Surtout, l’Etat table sur environ 20 000 contrats de location sur l’année 2024 dans tout le pays. Rien à voir donc avec les 13 millions de véhicules qui pourraient être interdits de circuler !
Il n’est pas sérieux en position de responsabilité de prendre une décision sans avoir au préalable regardé les impacts de cette mesure dans le détail. Sommes-nous au moins sûrs que ces ZFE permettent d’améliorer sensiblement la qualité de l’air des villes ? Il devrait être possible d’avoir des retours d’expérience même partiels sur les ZFE déjà mises en place en France et en Europe.
Rappelons enfin qu’un système de verbalisation automatique doit être mis en place à l’entrée des ZFE pour obtenir le parfait cocktail d’une bombe sociale, en particulier, dans notre secteur, où de très nombreux salariés doivent utiliser un véhicule pour assurer leur métier au domicile de personnes vulnérables. C’est toujours la même consternation quand paraissent les statistiques de l’Insee sur les déplacements quotidiens. Selon ce document issu des recensements annuels et rendu public le 19 janvier 2023, 42% des personnes dont le lieu d’emploi est situé à moins d’un kilomètre de chez eux prennent le plus souvent leur voiture pour s’y rendre. Presque autant circulent à pied, et les autres à vélo ou en transports publics.

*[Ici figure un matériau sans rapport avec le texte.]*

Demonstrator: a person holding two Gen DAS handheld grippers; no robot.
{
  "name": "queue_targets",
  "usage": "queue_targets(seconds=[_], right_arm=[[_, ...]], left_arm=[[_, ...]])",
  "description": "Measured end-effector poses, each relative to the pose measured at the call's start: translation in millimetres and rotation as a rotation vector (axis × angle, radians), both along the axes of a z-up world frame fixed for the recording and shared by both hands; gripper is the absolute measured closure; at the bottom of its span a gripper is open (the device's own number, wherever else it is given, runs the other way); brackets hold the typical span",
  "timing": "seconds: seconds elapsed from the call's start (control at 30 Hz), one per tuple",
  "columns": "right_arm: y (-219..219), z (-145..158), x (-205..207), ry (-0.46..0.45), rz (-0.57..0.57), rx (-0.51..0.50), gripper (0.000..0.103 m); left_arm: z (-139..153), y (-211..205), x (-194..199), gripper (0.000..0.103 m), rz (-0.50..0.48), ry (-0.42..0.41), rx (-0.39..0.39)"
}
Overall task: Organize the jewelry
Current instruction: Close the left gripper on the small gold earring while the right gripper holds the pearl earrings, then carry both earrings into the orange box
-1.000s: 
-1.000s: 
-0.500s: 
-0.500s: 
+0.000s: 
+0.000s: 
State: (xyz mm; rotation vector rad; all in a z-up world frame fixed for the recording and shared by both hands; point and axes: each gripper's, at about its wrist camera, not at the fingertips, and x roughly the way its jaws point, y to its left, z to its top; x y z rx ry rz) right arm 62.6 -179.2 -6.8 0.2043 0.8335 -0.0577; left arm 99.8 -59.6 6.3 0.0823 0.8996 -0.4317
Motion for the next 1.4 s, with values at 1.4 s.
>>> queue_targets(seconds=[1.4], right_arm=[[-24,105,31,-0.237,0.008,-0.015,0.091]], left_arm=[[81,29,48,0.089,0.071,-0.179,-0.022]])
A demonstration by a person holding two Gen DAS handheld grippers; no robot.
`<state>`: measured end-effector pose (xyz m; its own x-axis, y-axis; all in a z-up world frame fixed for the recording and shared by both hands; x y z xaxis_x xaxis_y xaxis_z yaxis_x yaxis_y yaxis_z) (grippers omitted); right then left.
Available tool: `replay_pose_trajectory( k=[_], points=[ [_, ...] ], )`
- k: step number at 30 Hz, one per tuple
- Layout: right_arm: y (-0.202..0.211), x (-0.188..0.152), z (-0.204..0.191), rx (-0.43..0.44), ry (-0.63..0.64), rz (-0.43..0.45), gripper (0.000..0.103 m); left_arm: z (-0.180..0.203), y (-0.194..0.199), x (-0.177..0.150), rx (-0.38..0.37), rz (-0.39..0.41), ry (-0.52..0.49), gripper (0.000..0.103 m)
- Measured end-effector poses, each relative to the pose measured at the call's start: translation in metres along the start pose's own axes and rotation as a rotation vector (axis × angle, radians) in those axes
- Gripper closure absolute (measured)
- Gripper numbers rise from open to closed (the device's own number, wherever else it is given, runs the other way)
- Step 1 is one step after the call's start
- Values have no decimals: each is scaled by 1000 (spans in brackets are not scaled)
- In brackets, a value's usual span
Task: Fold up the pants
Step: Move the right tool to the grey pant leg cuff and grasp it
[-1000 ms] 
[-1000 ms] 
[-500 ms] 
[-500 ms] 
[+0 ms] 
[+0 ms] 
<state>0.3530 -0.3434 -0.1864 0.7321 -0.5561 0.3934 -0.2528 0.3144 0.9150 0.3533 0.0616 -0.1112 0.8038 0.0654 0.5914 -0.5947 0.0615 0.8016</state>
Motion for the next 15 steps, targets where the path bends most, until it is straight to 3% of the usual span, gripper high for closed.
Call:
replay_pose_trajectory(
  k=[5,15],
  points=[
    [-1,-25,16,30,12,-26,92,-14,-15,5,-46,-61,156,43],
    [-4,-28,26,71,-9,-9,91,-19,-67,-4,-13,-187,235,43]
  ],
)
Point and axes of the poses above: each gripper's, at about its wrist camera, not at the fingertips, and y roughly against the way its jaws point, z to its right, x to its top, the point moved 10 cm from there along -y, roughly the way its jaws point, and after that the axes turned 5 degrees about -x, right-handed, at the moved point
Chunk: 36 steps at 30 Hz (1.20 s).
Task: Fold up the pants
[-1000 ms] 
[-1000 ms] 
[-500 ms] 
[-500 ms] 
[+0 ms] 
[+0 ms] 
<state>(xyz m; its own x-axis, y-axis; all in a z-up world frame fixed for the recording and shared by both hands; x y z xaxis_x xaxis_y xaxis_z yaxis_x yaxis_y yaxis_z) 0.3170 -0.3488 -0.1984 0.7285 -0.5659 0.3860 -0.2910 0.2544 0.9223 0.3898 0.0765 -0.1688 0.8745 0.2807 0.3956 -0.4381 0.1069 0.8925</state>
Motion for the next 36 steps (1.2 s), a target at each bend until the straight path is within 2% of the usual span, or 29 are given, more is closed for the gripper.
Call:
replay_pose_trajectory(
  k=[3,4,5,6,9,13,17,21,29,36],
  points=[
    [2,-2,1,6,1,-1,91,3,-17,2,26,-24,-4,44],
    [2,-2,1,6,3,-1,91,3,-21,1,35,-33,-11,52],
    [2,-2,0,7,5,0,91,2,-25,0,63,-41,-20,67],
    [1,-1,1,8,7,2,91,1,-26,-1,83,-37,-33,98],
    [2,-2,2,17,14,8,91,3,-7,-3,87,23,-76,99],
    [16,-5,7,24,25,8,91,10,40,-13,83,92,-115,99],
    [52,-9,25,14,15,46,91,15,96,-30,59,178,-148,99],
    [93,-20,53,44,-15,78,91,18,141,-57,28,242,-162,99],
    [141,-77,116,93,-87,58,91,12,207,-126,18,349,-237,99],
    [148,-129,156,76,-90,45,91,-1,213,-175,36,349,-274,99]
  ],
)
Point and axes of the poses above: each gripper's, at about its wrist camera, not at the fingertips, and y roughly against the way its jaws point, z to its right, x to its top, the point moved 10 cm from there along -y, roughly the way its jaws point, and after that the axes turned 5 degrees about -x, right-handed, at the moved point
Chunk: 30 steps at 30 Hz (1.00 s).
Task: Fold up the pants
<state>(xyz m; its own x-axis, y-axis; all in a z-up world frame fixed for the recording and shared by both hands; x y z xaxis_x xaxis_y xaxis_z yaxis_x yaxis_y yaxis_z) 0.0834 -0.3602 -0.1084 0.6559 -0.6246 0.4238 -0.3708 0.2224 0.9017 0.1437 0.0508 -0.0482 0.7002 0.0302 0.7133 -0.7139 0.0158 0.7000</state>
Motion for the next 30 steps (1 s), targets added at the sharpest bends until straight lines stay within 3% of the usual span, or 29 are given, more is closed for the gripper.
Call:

Lorsque la distance est comprise entre 1 et 2 km, la voiture convainc 56% des personnes. Entre 2 et 3 km, 63%, etc. Dans l’ensemble, 60% des déplacements domicile-travail de moins de 5 km se font en voiture. Pourtant, un kilomètre se parcourt en dix minutes à pied, en trois ou quatre minutes à vélo, et parfois beaucoup plus, en fonction de la voirie et du stationnement, en voiture…
Les ZFE semblent démontrer une nouvelle fois l’art français de créer des problèmes. En effet, il n’est pas sérieux en position de responsabilité de prendre une décision sans avoir au préalable regardé les impacts de cette mesure dans le détail et la nécessité de mesures d’accompagnement et d’une information fiable du grand public.
Les décideurs politiques locaux et nationaux, ainsi que les observateurs, ou les commentateurs prolifiques, semblent découvrir, huit ans après les ébauches de « zones à circulation restreinte », ancêtres des ZFE, que la mesure nécessite des politiques d’accompagnement financières adaptées pour éviter une accentuation grave de la fracture sociale.
En quête de nouvelles solutions
Il y a urgence à mettre en place une information pratique, claire et accessible à tous sur les modalités du dispositif, les aides dédiées et les alternatives : via un site Internet, un numéro de téléphone national et un guichet unique, au plus près des habitants. Sans oublier que celles et ceux qui travaillent dans les ZFE, vivent en général, à 30, 40 ou 80 kilomètres de là, ou plus, en raison de la hausse des prix de l’immobilier notamment.
Pour se rapprocher de l’emploi, des études, des lieux de culture ou de santé, ils n’ont souvent pas d’autre choix que la voiture. Si on leur interdit l’accès aux centres-villes parce que leur véhicule est polluant, on contribue à renforcer leur isolement et un risque préoccupant de fracture sociale.
Dans ce contexte, faut-il décaler le calendrier de mise en place des ZFE ?
A l’issue d’une mission flash le Sénat le juge « précipité » et se prononce pour un report à 2030 de l’interdiction des vignettes Crit’Air 3 et de l’extension des ZFE aux autres métropoles. Un tel délai permettrait d’adapter ce dispositif (ce qui n’a pas été fait depuis 2015) notamment pour notre secteur (sanitaire, médico-social et social).